Why: For three years in a row, the Stranger Gong Show has delivered a roller-coaster ride through the wilds of human endeavor, from acts so bad you'll wish you were dead to acts so great you'll scream louder than you knew you could. The winner of this year's show will take home an avalanche of prizes, including $300 cash. If you want to perform, sign up at If you want to watch, just show up. (And wear your hollering pants.) (Crocodile, 2200 Second Ave, Talent sign-up at 8 pm/show starts at 9 pm, $8, 21+.)


Washington Hall House Party

Why: For a while, it seemed like the crumbling old brick building on 14th Avenue and Fir Street, just down from the juvie jail, was going down. It had holes in the ceiling, a thick patina of pigeon shit, and squatters and piles of trash and the stink of decay in its labyrinthine recesses. But Historic Seattle saved the day—they bought it, fixed it, and today's the big party. Come rebaptize the historic hall (W. E. B. DuBois and MLK spoke there, Billie Holiday and Jimi Hendrix played there) with MC Felicia Loud, DJ Vitamin D, and a long list of great local dancers and musicians. (Washington Hall, 153 14th Ave, www.wash 7 pm, free.)

MAY 2, 2010


'An Iliad'

Why: You'd be forgiven for suspecting that a one-man retelling of the Iliad at Seattle's largest (and sometimes fustiest) regional theater would be an edifying snooze—but you'd also be 1,000 percent wrong. Local actor Hans Altwies brings the juice as a tattered storyteller straight out of a Cormac McCarthy wasteland, doomed to wander the earth and tell his tale over and over again. Altwies jumps between high Homeric incantations (occasionally in ancient Greek) and beguiling, chilling storytelling. (Seattle Repertory Theatre, 155 Mercer St, 443-2222. 2 and 7:30 pm, $12–$37. Through May 16.)

MAY 3, 2010



Why: Do not walk these streets without noticing these new heads of green hair everywhere! Just photosynthesizing everything right up for your breathing convenience! They are out, and they are new, and they are officially unbelievable. We've got them on vines and on trees and on bushes, and they are their own bursty, lookworthy flowers. That is all. (Everywhere, all hours, free as hell.)

MAY 4, 2010


Los Campesinos!

Why: No band right now does existential dread and doomed romantic melodrama better or with more blown-out, explosive glee than Welsh tweecore septet Los Campesinos! Over three ace albums in as many years, the band has grown from clever and kinetic kids' games into darker (but never humorless) lyrical themes and more fully realized instrumental disarray. Their new album, Romance Is Boring, is a thrilling mess of sharp hooks and sharper wit, huge sing-along choruses clashing with jarring guitars, heaving brass, and restless rhythm.

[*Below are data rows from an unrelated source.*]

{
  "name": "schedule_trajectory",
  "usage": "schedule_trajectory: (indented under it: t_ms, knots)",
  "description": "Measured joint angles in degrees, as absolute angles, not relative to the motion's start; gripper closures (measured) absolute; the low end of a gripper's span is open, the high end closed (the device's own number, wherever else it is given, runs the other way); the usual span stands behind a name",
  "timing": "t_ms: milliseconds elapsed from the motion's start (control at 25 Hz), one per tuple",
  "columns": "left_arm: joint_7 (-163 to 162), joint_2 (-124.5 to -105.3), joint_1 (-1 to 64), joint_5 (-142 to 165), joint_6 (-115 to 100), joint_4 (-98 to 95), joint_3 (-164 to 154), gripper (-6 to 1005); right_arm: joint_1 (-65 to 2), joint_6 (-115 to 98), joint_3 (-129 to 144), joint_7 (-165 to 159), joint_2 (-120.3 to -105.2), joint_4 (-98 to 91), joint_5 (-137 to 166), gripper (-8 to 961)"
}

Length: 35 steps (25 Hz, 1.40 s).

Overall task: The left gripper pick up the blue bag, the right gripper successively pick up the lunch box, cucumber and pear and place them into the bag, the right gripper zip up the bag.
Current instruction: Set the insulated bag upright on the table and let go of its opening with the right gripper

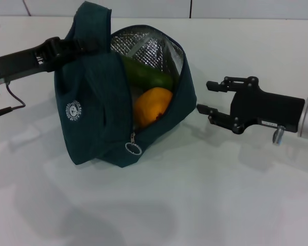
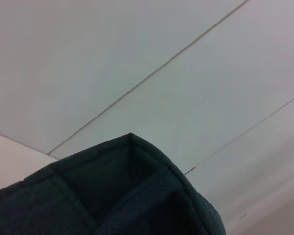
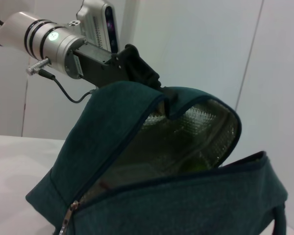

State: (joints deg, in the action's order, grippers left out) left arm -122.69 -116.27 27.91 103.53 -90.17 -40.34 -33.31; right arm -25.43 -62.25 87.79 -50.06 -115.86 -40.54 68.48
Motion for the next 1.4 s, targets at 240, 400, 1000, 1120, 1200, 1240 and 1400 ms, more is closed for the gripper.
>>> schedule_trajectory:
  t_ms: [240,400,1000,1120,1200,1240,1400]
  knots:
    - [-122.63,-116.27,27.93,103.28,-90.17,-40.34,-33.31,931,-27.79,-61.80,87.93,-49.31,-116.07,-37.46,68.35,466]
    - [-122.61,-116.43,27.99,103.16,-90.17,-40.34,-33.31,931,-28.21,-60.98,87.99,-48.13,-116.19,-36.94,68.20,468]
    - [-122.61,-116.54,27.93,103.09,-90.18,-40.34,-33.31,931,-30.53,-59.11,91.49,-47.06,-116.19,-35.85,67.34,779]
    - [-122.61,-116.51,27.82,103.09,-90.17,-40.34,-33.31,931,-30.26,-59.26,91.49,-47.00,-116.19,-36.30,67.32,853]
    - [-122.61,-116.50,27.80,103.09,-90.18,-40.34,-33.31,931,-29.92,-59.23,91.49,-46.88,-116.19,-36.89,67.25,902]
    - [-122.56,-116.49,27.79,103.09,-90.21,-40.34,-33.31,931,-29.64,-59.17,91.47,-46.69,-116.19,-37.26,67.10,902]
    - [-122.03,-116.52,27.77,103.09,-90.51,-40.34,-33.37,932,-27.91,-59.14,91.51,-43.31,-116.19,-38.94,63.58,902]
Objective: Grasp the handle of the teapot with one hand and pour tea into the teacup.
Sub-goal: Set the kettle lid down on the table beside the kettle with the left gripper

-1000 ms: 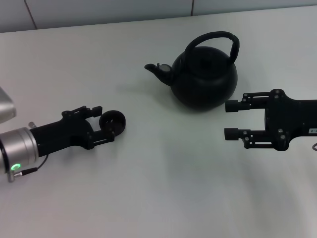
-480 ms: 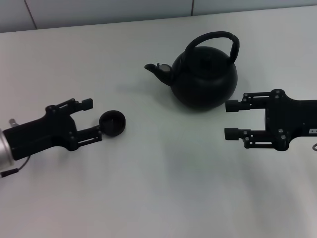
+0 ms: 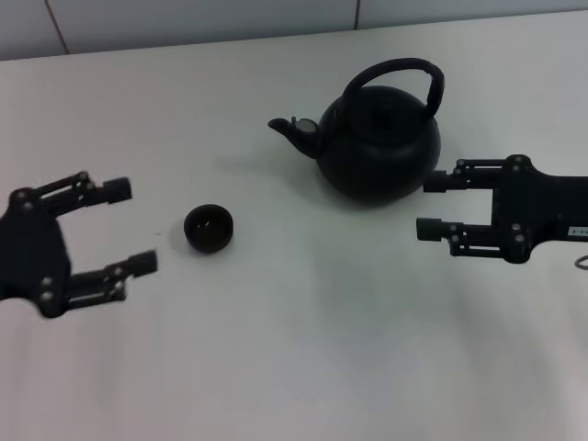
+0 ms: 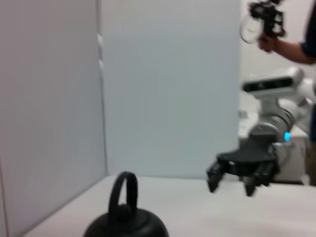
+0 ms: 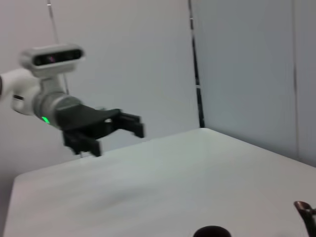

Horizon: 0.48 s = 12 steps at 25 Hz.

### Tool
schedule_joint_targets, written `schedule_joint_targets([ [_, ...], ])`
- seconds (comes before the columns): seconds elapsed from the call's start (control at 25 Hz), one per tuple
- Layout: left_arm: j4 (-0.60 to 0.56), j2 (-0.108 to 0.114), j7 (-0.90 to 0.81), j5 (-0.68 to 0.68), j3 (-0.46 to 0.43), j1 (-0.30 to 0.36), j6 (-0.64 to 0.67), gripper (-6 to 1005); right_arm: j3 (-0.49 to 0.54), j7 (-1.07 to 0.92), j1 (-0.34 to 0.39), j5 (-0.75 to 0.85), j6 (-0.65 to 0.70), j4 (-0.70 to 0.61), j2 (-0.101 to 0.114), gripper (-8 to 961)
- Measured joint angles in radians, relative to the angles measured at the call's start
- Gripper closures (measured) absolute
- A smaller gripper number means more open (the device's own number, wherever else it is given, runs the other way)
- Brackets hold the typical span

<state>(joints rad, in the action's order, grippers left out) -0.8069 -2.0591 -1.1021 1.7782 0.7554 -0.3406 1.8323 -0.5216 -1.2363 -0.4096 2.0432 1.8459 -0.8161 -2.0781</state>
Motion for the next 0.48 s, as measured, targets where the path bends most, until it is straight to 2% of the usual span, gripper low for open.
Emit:
schedule_joint_targets([
  [0.04,-0.095,0.002,-0.066,0.034,0.004,0.017,0.026,200,0.000,-0.001,0.001,-0.003,-0.014,0.006,0.000,332],
  [0.08,-0.095,0.002,-0.066,0.034,0.004,0.017,0.026,201,0.000,-0.001,0.001,-0.003,-0.014,0.006,0.000,332],
  [0.24,-0.231,0.001,-0.204,0.119,0.001,0.026,0.023,202,0.015,-0.003,0.003,-0.006,-0.042,0.010,-0.001,332],
  [0.32,-0.238,0.000,-0.210,0.130,0.000,0.025,0.019,202,0.024,-0.003,0.003,-0.008,-0.047,0.012,-0.002,331],
  [0.44,-0.228,-0.001,-0.217,0.147,-0.002,0.021,-0.024,202,0.115,-0.002,0.014,-0.036,-0.103,0.034,-0.002,332],
  [0.48,-0.228,-0.001,-0.217,0.147,-0.002,0.021,-0.024,202,0.115,-0.002,0.014,-0.036,-0.103,0.034,-0.002,332],
])
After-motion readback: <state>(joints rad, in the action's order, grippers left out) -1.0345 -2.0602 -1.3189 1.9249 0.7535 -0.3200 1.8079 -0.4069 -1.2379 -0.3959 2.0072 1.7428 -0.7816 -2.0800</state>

If you're not a hormone-drunk teenager, their live show will make you feel like one again. (Showbox at the Market, 1426 First Ave, 628-3151. 8 pm, $17.50 adv/$20 DOS, all ages.)

MAY 5, 2010


'American Psycho'

Why: The 2000 film American Psycho actually improves on the book from which it is adapted: The confluence of Mary Harron's witty direction and Christian Bale in one of the best performances he will ever give is a major upgrade from Bret Easton Ellis's novel, which is basically one good, sick joke—serial killer obsessed with status and money in the '80s! Get it?—over and over again. Topping off the horror/comedy/social-commentary goodness will be a talk by Stranger film editor Lindy West about consumerism, ironically liking Huey Lewis, and the wonder that is Christian Bale's young rack of abs. (Central Cinema, 1411 21st Ave, 686-6684. 7 pm, $10.)

MAY 6, 2010


Rimini Protokoll

Why: This pioneering Berlin performance group (with three directors!) conducts radical experiments in Theater der Zeit, which they translate as "Reality Trend." They've converted freight trucks into mobile theaters with one clear wall and put audiences of 50 in the back to be driven around European and Asian cities by actual truck drivers who tell stories about their lives. This Seattle performance, called Best Before, is a video game with a giant screen upstage—each audience member gets a Nintendo game controller and an avatar. The "renegade game developers" onstage and the players in the audience build (and possibly destroy) a world together. (On the Boards, 100 W Roy St, 217-9888. 8 pm, $24. Through May 9.)

MAY 7, 2010


'Willy Wonka' in 

Why: Fuck 3-D. 3-D is for the kind of wusses who jump at cheap horror-movie scares. No, the future of interactive cinema is Smell-O-Vision, and you can get in on the ground floor at SIFF Cinema tonight with a scent-centric screening of Willy Wonka & the Chocolate Factory (the original, not the Tim Burton reheat). The theater will fill your nose-holes with the scent of chocolate, butterscotch, and schnozberries at appropriate moments; Gene Wilder will molest you with his eyes; and with your goody bag of treats, you will fall into a high-blood-sugar coma of delight. (SIFF Cinema, 321 Mercer St, 324-9996. 7 and 9:30 pm, $10.)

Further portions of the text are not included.